◆ TASK TO CARRY OUT ◆
Give the records again exactly as written. Leave out the pictures.
──────── INFORMATION SUPPLIED
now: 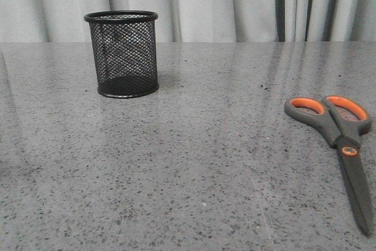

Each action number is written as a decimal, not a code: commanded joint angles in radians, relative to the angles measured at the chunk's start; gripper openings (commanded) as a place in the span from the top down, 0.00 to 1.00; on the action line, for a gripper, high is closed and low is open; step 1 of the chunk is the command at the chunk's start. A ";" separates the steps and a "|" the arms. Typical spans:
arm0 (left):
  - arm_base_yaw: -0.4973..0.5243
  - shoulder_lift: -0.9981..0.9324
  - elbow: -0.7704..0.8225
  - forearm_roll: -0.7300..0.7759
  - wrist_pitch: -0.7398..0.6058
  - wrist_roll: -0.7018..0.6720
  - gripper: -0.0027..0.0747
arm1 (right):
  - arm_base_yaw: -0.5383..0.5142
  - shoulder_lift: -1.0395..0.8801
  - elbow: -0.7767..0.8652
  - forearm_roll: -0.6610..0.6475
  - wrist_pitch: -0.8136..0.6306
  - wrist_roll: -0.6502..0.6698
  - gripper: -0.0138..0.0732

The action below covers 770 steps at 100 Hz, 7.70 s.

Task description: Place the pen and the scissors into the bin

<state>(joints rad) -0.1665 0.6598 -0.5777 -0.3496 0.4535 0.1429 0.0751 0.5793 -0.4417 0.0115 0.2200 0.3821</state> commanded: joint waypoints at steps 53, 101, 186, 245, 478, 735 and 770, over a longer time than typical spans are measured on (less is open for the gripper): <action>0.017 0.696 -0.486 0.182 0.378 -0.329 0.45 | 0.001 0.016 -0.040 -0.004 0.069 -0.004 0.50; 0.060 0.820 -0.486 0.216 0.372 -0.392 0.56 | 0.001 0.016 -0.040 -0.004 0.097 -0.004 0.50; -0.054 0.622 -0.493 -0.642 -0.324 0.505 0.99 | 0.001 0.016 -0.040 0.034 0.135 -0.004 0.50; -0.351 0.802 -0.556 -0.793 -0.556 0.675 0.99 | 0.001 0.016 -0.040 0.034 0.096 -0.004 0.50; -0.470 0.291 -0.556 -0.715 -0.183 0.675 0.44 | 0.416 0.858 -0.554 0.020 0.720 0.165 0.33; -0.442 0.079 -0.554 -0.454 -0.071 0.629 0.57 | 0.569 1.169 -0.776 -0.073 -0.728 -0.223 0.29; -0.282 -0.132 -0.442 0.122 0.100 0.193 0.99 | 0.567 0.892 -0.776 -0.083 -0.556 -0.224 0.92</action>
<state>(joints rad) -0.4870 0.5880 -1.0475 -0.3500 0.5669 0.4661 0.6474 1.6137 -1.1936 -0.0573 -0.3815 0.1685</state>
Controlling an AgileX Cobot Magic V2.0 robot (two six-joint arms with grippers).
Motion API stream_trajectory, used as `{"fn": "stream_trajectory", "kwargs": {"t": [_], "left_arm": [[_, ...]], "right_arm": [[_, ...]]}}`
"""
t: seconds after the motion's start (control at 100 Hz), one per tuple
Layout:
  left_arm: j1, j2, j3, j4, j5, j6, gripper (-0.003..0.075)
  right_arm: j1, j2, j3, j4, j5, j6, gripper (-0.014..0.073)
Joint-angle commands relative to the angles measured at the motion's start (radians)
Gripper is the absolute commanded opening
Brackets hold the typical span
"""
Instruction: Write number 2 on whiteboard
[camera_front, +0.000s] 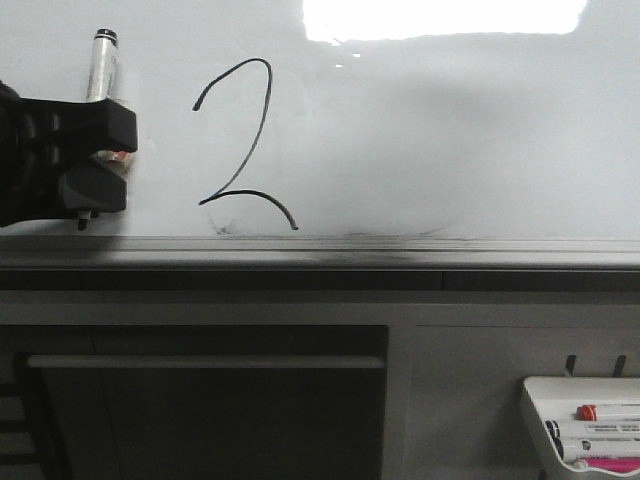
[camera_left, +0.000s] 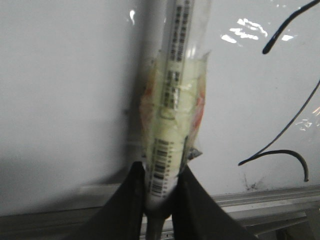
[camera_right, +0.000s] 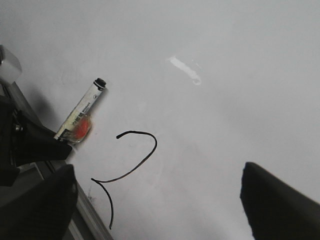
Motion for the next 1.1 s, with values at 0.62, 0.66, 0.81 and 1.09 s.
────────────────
◆ RESPONSE TO THE TASK ◆
now: 

Each action number is written as a decimal, not a code: commanded joint angles in radians, relative to the angles measured at the chunk's start; gripper openings (commanded) as a place in the span from the top down, 0.00 to 1.00; on the action line, for a gripper, high is closed and low is open; step 1 of the chunk is the command at the chunk's start. A ";" separates the steps and a "|" the arms. Typical spans:
arm0 (left):
  - arm_base_yaw: -0.4973..0.5243
  - shoulder_lift: -0.9981..0.9324
  - elbow: -0.7704..0.8225
  - forearm_roll: -0.7300..0.7759
  - wrist_pitch: -0.7398..0.6058
  - wrist_roll: -0.7018..0.6720
  - gripper: -0.0027..0.0747
arm1 (right):
  - arm_base_yaw: -0.5383..0.5142
  - shoulder_lift: -1.0395..0.8801
  - elbow: -0.7767..0.8652
  - forearm_roll: -0.6610..0.6475
  - wrist_pitch: -0.8136..0.6306
  - wrist_roll: -0.6502..0.6698
  - gripper: -0.0138..0.0732

The action below covers 770 steps at 100 Hz, 7.70 s.

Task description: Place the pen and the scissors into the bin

<state>(joints rad) -0.1665 0.6598 -0.5777 -0.3496 0.4535 0.1429 0.0751 0.5793 -0.4417 0.0115 0.2200 0.3821</state> commanded: joint waypoints at steps 53, 101, 186, 245, 478, 735 and 770, over a longer time than typical spans are measured on (less is open for the gripper): <action>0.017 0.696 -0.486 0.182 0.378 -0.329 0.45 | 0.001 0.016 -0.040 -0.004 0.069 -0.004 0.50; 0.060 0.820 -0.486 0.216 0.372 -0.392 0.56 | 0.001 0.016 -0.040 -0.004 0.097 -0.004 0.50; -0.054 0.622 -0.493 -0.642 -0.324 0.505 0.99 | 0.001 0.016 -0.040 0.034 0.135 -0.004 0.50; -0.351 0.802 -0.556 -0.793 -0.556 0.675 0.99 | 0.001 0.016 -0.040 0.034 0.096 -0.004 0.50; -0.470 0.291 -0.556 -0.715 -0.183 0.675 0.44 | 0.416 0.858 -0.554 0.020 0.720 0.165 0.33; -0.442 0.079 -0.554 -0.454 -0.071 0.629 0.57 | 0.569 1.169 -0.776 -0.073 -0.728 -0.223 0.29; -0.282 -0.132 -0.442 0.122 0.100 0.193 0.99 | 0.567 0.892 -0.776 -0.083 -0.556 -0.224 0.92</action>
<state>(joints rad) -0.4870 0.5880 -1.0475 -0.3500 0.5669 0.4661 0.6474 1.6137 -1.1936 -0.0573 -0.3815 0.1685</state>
Controlling an AgileX Cobot Magic V2.0 robot (two six-joint arms with grippers).
Motion API stream_trajectory, used as `{"fn": "stream_trajectory", "kwargs": {"t": [_], "left_arm": [[_, ...]], "right_arm": [[_, ...]]}}`
"""
t: seconds after the motion's start (control at 100 Hz), one per tuple
Layout:
  left_arm: j1, j2, j3, j4, j5, j6, gripper (-0.003..0.075)
  right_arm: j1, j2, j3, j4, j5, j6, gripper (-0.014..0.073)
Joint-angle commands relative to the angles measured at the motion's start (radians)
Gripper is the absolute commanded opening
Brackets hold the typical span
"""
Instruction: Write number 2 on whiteboard
[camera_front, +0.000s] 
[camera_left, +0.000s] 
[camera_right, +0.000s] 
Motion for the next 1.1 s, with values at 0.62, 0.66, 0.81 and 1.09 s.

No additional response is required.